# TASK STATEMENT
Retype the lines below exactly, but only those from the line that has "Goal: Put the" through the line that has "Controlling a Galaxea". Omit every picture.
--------------------------------
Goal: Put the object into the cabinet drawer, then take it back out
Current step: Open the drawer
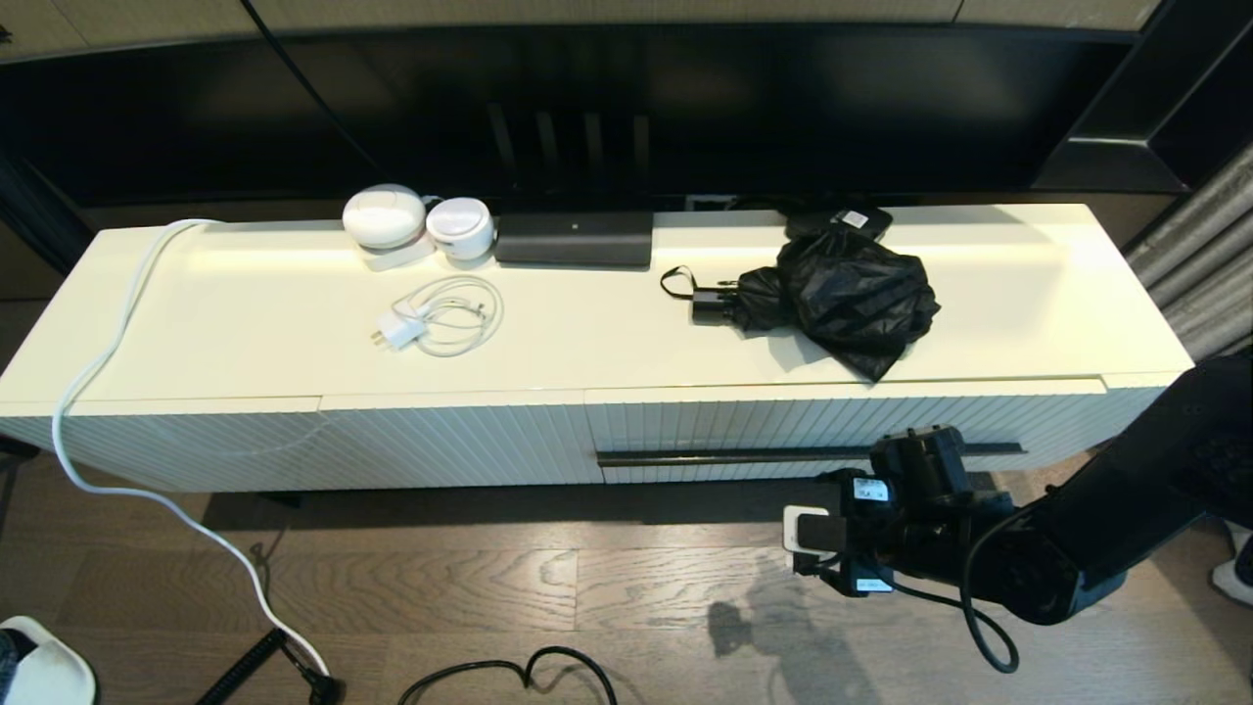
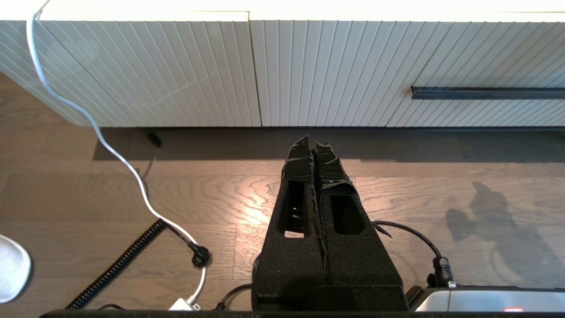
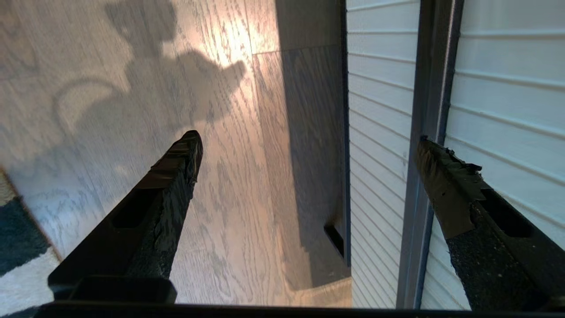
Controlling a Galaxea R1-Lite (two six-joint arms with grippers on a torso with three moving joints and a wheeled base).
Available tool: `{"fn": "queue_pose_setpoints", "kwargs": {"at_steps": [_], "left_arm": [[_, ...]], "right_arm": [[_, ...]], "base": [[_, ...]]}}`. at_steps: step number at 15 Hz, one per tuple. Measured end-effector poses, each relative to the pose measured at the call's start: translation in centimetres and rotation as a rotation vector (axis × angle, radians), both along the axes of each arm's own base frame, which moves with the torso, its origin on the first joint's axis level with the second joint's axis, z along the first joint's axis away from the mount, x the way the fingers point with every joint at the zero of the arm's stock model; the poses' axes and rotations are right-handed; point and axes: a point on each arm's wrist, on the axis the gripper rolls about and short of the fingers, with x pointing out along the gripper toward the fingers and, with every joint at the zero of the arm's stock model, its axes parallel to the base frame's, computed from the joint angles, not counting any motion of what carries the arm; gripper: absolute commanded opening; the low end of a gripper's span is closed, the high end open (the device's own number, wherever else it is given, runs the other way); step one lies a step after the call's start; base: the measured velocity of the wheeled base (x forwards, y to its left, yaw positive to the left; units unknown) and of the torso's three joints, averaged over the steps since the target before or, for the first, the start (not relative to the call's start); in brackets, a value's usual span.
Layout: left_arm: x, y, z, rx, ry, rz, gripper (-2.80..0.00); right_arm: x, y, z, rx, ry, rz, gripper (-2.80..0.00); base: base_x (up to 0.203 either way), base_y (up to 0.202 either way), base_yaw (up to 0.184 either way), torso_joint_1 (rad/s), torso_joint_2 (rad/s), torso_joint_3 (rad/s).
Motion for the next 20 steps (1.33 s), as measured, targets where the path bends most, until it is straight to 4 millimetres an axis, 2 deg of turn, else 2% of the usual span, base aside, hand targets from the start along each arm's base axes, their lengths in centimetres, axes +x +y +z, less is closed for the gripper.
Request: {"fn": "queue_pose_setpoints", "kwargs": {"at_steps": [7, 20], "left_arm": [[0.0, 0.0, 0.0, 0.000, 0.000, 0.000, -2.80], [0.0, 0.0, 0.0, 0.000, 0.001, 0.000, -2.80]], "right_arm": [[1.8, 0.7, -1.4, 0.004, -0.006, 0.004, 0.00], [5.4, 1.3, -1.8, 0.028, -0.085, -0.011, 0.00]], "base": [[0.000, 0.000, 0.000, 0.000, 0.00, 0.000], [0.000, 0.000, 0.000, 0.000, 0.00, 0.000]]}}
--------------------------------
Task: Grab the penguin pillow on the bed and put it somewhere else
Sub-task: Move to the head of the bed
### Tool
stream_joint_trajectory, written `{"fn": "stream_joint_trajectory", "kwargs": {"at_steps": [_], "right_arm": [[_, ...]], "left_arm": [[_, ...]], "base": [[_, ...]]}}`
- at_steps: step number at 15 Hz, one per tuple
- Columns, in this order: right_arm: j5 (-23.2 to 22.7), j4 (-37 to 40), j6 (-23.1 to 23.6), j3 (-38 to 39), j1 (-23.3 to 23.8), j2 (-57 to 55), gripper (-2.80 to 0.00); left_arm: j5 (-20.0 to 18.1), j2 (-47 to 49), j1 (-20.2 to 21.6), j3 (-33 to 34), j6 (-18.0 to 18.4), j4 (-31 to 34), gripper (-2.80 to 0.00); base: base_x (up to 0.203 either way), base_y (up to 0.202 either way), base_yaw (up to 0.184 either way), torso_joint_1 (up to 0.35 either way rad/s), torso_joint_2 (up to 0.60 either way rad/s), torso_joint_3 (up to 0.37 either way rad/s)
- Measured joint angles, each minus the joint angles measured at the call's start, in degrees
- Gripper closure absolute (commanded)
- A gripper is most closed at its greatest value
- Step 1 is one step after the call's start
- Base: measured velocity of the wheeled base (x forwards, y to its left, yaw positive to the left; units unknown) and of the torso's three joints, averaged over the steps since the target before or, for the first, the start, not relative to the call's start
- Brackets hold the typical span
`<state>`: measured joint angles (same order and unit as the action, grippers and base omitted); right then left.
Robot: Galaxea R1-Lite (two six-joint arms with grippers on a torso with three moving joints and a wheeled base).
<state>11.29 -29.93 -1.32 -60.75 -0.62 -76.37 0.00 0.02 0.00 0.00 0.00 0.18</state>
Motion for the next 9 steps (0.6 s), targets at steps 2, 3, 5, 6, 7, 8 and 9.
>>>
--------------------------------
# EXERCISE ANSWER
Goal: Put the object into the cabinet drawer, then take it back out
Current step: Open the drawer
Controlling a Galaxea R1-Lite (two six-joint arms with grippers on a torso with three moving joints and a wheeled base).

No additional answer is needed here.